Piratas

Depois da minha fala na Câmara de Vereadores de Porto Alegre ontem, no debate público sobre o projeto de lei das doulas, acompanhei meu neto Oliver até o corredor para pegarmos água no bebedouro que se localiza ao lado da entrada principal do salão. Logo ao chegar encontramos a simpática, jovem e enérgica vereadora Fernanda Melchionna, que veio me abraçar e agradecer as palavras de apoio ao projeto. Fernanda estava usando um curativo no olho direito, por uma lesão recente na córnea, o que deixou meu neto de quase 3 anos absolutamente intrigado. Ainda no meu colo, olhava fixamente para seu rosto tentando entender o que estaria faltando,Pirata o que exatamente não se enquadrava na formatação dos rostos humanos que ele se acostumara a decifrar.

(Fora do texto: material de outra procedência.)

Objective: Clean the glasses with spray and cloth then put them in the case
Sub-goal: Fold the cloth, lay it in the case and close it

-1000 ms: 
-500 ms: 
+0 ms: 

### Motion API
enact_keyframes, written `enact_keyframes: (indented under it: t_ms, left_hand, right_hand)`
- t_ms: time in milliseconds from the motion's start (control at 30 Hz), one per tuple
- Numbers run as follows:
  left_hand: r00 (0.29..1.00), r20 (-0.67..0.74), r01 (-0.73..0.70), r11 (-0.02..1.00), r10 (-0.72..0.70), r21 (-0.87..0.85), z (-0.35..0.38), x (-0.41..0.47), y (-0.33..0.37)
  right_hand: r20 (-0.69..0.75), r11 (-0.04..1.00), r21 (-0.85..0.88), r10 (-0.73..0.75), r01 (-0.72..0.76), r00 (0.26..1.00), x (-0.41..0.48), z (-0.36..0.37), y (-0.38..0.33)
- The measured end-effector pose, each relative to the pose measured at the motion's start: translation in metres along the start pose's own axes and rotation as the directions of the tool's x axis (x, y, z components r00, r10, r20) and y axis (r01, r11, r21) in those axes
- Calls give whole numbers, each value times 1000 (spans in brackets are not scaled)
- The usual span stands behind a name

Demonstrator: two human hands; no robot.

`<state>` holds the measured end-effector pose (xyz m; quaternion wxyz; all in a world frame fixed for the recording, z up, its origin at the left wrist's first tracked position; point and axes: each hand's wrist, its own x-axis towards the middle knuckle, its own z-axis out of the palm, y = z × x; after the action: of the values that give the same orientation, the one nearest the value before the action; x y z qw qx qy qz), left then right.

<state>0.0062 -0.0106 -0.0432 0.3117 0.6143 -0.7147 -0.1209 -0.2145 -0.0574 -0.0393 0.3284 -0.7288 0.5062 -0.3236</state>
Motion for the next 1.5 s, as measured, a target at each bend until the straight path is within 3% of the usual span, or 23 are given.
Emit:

– A titia fez um dodói, um machucado no olho. Mas já vai ficar bom, explicou ela.

Oliver continuava a olhar fascinado, tentando compor e dar sentido ao que seus olhos de criança enxergavam. Depois de alguns instantes de séria observação abriu um sorriso majestoso e disparou:

– Você é uma pirata!

Fernanda caiu no riso e eu também não me contive. Entretanto, ficou impossível não entender sua observação como plena de um sentido transcendental. Ele tinha razão. TODOS nós ali éramos piratas, aventureiros, apaixonados, guerreiros por uma causa grandiosa e nobre: a dignidade do nascimento. Oliver, com sua ingenuidade, acabou mostrando que a luta por vezes inglória e solitária para dar voz às mulheres e espaço ao feminino é uma batalha motivada pela indignação crescente com a violência obstétrica e a objetualização de mulheres no momento de dar seus filhos à luz.

Corsários tenazes, sofridos e marcados pelas feridas de batalhas, continuamos firmes na busca pela dignidade, garantindo em cada luta um pedaço a mais de terreno. Hoje podemos ver que conquistamos lentamente o coração e as mentes de adversários de outrora, o que nos mostra a justeza de nossos ideais e a importância de nossas lutas.

Parabéns às doulas pelo seu dia, e muito obrigado pelo maravilhoso trabalho realizado pelo resgate do nascimento como evento grandiosamente humano.